*** Opening Data ***

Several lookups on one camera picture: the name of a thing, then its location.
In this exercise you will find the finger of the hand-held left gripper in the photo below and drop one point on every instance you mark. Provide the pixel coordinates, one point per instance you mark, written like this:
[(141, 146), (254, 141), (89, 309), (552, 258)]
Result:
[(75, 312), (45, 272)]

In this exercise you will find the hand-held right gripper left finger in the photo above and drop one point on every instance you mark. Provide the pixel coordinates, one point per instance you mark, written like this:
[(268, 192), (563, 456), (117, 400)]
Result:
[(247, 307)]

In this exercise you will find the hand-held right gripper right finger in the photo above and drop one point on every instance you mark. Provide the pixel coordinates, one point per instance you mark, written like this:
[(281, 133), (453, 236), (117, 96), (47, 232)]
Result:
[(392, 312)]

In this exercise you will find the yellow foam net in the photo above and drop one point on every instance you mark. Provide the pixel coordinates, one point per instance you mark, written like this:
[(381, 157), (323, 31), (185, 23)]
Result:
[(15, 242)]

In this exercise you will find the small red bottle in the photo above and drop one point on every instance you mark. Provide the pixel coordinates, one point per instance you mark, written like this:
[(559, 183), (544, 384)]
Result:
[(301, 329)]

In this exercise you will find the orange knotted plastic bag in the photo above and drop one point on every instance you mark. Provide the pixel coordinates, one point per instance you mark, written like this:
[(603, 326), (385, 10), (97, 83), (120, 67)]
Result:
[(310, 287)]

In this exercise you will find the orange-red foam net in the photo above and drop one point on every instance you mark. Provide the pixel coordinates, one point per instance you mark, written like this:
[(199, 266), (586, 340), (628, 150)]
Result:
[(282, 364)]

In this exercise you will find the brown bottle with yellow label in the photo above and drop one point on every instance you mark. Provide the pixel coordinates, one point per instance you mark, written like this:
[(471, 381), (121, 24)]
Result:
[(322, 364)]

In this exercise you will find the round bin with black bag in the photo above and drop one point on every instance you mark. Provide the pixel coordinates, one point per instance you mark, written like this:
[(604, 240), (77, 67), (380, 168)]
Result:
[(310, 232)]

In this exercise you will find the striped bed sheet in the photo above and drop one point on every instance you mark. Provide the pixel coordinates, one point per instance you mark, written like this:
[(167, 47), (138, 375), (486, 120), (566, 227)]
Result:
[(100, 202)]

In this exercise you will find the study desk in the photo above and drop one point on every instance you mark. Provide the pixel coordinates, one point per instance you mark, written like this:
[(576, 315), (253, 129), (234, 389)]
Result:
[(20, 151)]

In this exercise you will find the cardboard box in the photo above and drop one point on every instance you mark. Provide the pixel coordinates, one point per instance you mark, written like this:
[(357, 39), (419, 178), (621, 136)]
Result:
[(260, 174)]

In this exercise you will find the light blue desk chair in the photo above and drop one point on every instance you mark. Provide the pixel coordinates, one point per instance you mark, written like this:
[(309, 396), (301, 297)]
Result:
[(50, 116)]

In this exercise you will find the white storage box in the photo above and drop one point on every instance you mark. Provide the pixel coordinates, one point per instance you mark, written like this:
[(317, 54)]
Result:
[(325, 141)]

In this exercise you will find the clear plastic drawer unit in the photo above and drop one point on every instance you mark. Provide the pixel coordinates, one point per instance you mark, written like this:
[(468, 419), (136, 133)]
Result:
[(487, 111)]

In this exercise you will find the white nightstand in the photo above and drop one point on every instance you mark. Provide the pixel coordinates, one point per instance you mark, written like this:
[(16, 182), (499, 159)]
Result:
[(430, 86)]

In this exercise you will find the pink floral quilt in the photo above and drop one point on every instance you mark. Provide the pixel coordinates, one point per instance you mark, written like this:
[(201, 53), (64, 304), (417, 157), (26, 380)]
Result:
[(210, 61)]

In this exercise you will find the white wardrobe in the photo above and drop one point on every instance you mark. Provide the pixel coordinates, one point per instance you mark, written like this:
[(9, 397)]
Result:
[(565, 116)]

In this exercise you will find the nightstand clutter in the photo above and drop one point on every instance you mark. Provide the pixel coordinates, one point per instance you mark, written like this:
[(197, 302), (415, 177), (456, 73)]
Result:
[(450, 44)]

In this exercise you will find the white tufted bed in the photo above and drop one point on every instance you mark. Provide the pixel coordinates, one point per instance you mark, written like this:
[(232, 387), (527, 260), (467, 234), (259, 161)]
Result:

*** Closing Data ***

*Aim of the task*
Set down every record once more, exactly as written.

*Answer*
Several lookups on one camera picture: the name of a thing, then its location.
In this exercise you will find the finger of the hand-held left gripper in the photo below and drop one point on every instance you mark. Provide the pixel coordinates, one point per instance you mark, written like this:
[(141, 146), (254, 141), (89, 309), (552, 258)]
Result:
[(75, 312), (45, 272)]

In this exercise you will find the hand-held right gripper left finger in the photo above and drop one point on every instance you mark. Provide the pixel coordinates, one point per instance you mark, written like this:
[(268, 192), (563, 456), (117, 400)]
Result:
[(247, 307)]

In this exercise you will find the hand-held right gripper right finger in the photo above and drop one point on every instance you mark. Provide the pixel coordinates, one point per instance you mark, written like this:
[(281, 133), (453, 236), (117, 96), (47, 232)]
Result:
[(392, 312)]

In this exercise you will find the yellow foam net in the photo above and drop one point on every instance you mark. Provide the pixel coordinates, one point per instance you mark, written like this:
[(381, 157), (323, 31), (185, 23)]
Result:
[(15, 242)]

In this exercise you will find the small red bottle in the photo above and drop one point on every instance you mark. Provide the pixel coordinates, one point per instance you mark, written like this:
[(559, 183), (544, 384)]
Result:
[(301, 329)]

In this exercise you will find the orange knotted plastic bag in the photo above and drop one point on every instance you mark. Provide the pixel coordinates, one point per instance you mark, written like this:
[(603, 326), (385, 10), (97, 83), (120, 67)]
Result:
[(310, 287)]

In this exercise you will find the orange-red foam net in the photo above and drop one point on every instance you mark. Provide the pixel coordinates, one point per instance you mark, written like this:
[(199, 266), (586, 340), (628, 150)]
Result:
[(282, 364)]

In this exercise you will find the brown bottle with yellow label in the photo above and drop one point on every instance you mark. Provide the pixel coordinates, one point per instance you mark, written like this:
[(471, 381), (121, 24)]
Result:
[(322, 364)]

In this exercise you will find the round bin with black bag in the photo above and drop one point on every instance you mark. Provide the pixel coordinates, one point per instance you mark, written like this:
[(604, 240), (77, 67), (380, 168)]
Result:
[(310, 232)]

In this exercise you will find the striped bed sheet in the photo above and drop one point on every instance you mark. Provide the pixel coordinates, one point per instance you mark, written like this:
[(167, 47), (138, 375), (486, 120), (566, 227)]
Result:
[(100, 202)]

In this exercise you will find the study desk in the photo above and drop one point on every instance you mark. Provide the pixel coordinates, one point per instance you mark, written like this:
[(576, 315), (253, 129), (234, 389)]
Result:
[(20, 151)]

In this exercise you will find the cardboard box in the photo above and drop one point on every instance you mark. Provide the pixel coordinates, one point per instance you mark, written like this:
[(357, 39), (419, 178), (621, 136)]
Result:
[(260, 174)]

In this exercise you will find the light blue desk chair in the photo above and drop one point on every instance you mark. Provide the pixel coordinates, one point per instance you mark, written like this:
[(309, 396), (301, 297)]
Result:
[(50, 116)]

In this exercise you will find the white storage box in the photo above and drop one point on every instance you mark. Provide the pixel coordinates, one point per instance you mark, written like this:
[(317, 54)]
Result:
[(325, 141)]

In this exercise you will find the clear plastic drawer unit in the photo above and drop one point on every instance you mark. Provide the pixel coordinates, one point per instance you mark, written like this:
[(468, 419), (136, 133)]
Result:
[(487, 111)]

In this exercise you will find the white nightstand in the photo above and drop one point on every instance you mark. Provide the pixel coordinates, one point per instance you mark, written like this:
[(16, 182), (499, 159)]
Result:
[(430, 86)]

In this exercise you will find the pink floral quilt in the photo above and drop one point on every instance you mark. Provide the pixel coordinates, one point per instance you mark, written like this:
[(201, 53), (64, 304), (417, 157), (26, 380)]
Result:
[(210, 61)]

In this exercise you will find the white wardrobe in the photo above and drop one point on every instance you mark. Provide the pixel coordinates, one point per instance you mark, written like this:
[(9, 397)]
Result:
[(565, 116)]

In this exercise you will find the nightstand clutter in the photo above and drop one point on every instance you mark. Provide the pixel coordinates, one point per instance you mark, written like this:
[(197, 302), (415, 177), (456, 73)]
Result:
[(450, 44)]

In this exercise you will find the white tufted bed in the photo above and drop one point on every instance you mark. Provide the pixel coordinates, one point per instance you mark, written like this:
[(232, 387), (527, 260), (467, 234), (259, 161)]
Result:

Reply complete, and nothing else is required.